In chemical or biological processes such as waste treatment and Flue Gas Desulphurization, it is common for these processes to be carried out in a stirred vessel where gas, such as oxygen or an oxygen containing gas, is injected into the agitated liquid through a submerged agitator. These aforementioned processes are oftentimes utilized by municipalities and industry to treat waste and to produce chemicals and chemical byproducts, wherein the process requires the gas to be introduced to the liquid simultaneously as it is being agitated. The gas is commonly compressed and/or pressurized gas injected into the agitated liquid through the agitator drive and agitator via a sparge arrangement.
Current methods and apparatuses for the injection of gas into an agitated liquid via a submerged agitator require special construction, including specialized parts and components that tend to increase manufacturing and operating costs while decreasing agitator reliability.
For example, conventional methods for injecting gas into an agitated liquid involve passing compressed gas through the drive components of the agitator, including the gear drive, the agitator or mixer shaft, and the shaft support bearings and/or flexible couplings.
Current agitator drive/gas injection technology typically includes a large compressor connected to a rotary joint of the agitator drive via stationary piping. The compressor generates compressed gas or air which is usually high in temperature due to the compression, enabling it to overcome the static head pressure of the liquid column in the agitator shaft and travel to the delivery points of the sparge arrangement located on the submerged agitator. The rotary joint is typically connected to the gear drive of the agitator through a specialized connection. Because present methods of injecting gas into a liquid entail delivery through the agitator shaft, the gear drive of the agitator must have a large shaft bore. This is required to allow sufficient gas flow at minimum pressure drop as well as providing adequate spacing for placement of insulation and a corrosion resistant liner. The insulation and liner function to promote adequate service life by keeping the bearing and the gear drive lubricants cool.
Current gas injection apparatuses also include flexible couplings that connect the agitator shaft to the gear drive along with specialized bearings for supporting the shaft which require additional mounting considerations such as hydraulic nuts that increase the cost of manufacture. The specialized bearings must accommodate varying bearing clearances and tolerances due to shaft temperature change. In addition, current gas injection apparatuses require use of a shaft seal to prevent gas in the vapor space of the mixing vessel from escaping into the atmosphere.

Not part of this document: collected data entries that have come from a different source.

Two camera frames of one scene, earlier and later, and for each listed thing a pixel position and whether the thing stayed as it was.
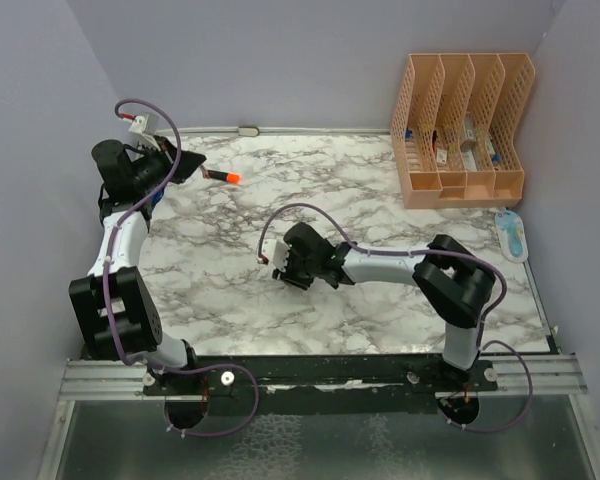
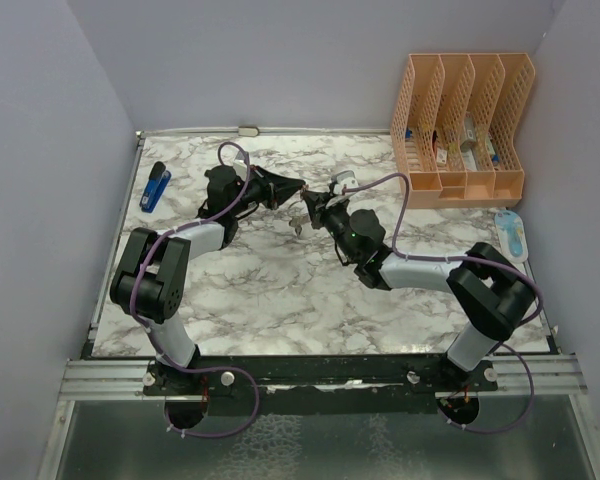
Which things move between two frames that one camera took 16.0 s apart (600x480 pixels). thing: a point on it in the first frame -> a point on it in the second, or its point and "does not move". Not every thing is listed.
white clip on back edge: (248, 130) does not move
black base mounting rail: (318, 384) does not move
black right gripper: (288, 275) -> (333, 203)
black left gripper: (165, 151) -> (277, 189)
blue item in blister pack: (512, 236) does not move
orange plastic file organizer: (455, 129) does not move
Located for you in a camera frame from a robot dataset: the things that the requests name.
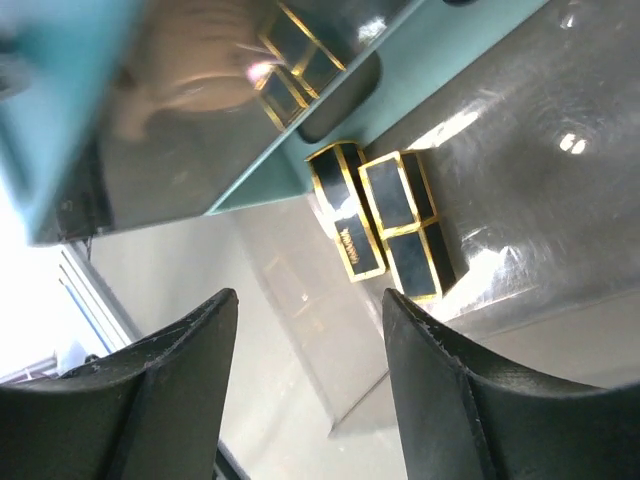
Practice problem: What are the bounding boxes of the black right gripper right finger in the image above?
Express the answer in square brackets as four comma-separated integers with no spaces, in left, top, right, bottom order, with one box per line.
[382,289,639,479]

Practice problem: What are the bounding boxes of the teal drawer organizer box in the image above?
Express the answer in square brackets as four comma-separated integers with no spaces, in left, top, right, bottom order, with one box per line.
[1,1,540,245]

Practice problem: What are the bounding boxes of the clear top drawer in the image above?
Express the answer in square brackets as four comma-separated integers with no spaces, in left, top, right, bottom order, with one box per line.
[35,1,410,244]

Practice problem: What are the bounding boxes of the black gold lipstick case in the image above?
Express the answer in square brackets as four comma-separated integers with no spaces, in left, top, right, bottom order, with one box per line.
[306,141,387,282]

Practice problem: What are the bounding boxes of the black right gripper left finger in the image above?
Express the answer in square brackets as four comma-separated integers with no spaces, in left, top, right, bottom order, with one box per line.
[1,288,238,479]

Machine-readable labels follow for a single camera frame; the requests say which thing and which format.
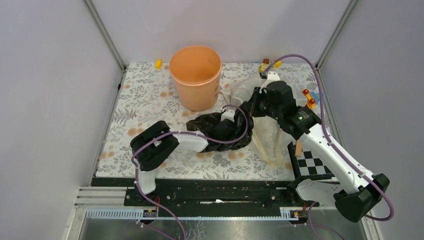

The aforementioned special construction of the current agitator drive/gas injection apparatuses is due in part to the elevated temperature of the compressed gas, which often times reaches temperatures of 250° F. or higher. At these elevated temperatures, commonly used lubricants for gear drives, flexible couplings and bearings breakdown more rapidly, requiring increased maintenance to prevent premature failure.
For this reason, the components of current gas injection apparatuses are oversized and the apparatuses are specially configured and use special lubricants in the seals and couplings along with using insulation and corrosion liners to accommodate the high gas temperatures. Furthermore, the drive gear bearings must be oversized, require special lubrication, maintenance intervals and specialized assembly settings to accommodate the varying operating clearances between the bearings and the drive shaft, that result from the elevated gas temperature.
The present apparatuses also attempt to address the elevated gas temperatures by cooling the gas prior to delivering it to the agitator. The gas can be cooled by natural convection from the distribution piping, it may be cooled by a specialized cooler. The specialized cooler, however, oftentimes requires significant outlays in terms of manufacturing cost and operating cost.
Accordingly, it is desirable to provide a method and apparatus for effectuating improved gas injection through an agitator drive which provides improved agitator reliability while reducing the need for specialized components and construction and therefore reducing manufacturing and operating costs.